February 14 2018
We delve into the many reasons why taking an off-season is pertinent to runner recovery.
This 30-minute plan is for everyone, whether you are a beginner or are a seasoned runner who is interested in adding some diversity to your training. Running hills can build upon your gains and push you further.
This plan is an introduction to hill repeats. If you have heard the term before but haven’t fully understood what the workout entails or how you should complete them, this will get you started. No need to fear, let’s break it down.
As the term suggests, you will repeatedly run up an incline (hill), followed by a recovery jog or walk back to the base of the hill. Because of these short bursts of power, hill repeats are a fantastic drill to improve your speed and strength.
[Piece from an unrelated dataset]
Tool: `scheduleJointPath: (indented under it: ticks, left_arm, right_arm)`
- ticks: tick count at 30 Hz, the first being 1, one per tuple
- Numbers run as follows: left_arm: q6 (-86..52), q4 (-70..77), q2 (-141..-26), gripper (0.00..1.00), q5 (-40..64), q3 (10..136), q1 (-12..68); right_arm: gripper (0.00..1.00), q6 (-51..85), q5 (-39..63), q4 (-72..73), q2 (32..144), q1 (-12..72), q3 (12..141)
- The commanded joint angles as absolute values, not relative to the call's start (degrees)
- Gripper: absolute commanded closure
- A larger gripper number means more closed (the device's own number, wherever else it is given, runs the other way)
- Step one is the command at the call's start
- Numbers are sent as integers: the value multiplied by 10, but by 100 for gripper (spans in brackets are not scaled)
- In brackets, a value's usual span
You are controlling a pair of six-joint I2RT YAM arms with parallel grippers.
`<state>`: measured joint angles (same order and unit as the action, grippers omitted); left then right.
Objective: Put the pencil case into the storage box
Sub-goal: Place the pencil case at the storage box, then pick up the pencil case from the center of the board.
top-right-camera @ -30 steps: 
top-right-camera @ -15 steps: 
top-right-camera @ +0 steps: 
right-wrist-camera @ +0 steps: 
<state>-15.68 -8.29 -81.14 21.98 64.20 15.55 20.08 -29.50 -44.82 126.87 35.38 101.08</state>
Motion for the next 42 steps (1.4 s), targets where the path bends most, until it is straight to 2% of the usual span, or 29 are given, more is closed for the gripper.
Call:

1. Complete a 15-minute jog, making your way to the bottom of a hill if you are outside. On a treadmill, run for 15 minutes and then prepare yourself to increase your incline manually. All hills aren’t created equally, so find a grade (or choose an incline) that is both challenging and bearable; approximately four percent.
2. Aim for five hill repeats with each incline run lasting for 40 seconds. You should run uphill as fast as you can, and then jog or walk for a two-minute recovery period. If you’re outside, simply make your way to the base of the hill. If you’re inside, then level out the treadmill and maintain a brisk walk for your two-minute recovery period. Five hill repeats should take you approximately 15 minutes to complete.
Depending on your current fitness level, this program may challenge you, or it may be too easy. Either outcome is great. If you were unable to complete the workout, keep a running journal so you can track and build your endurance. Gradually, you’ll move towards completing this 30-minute plan. Trust me.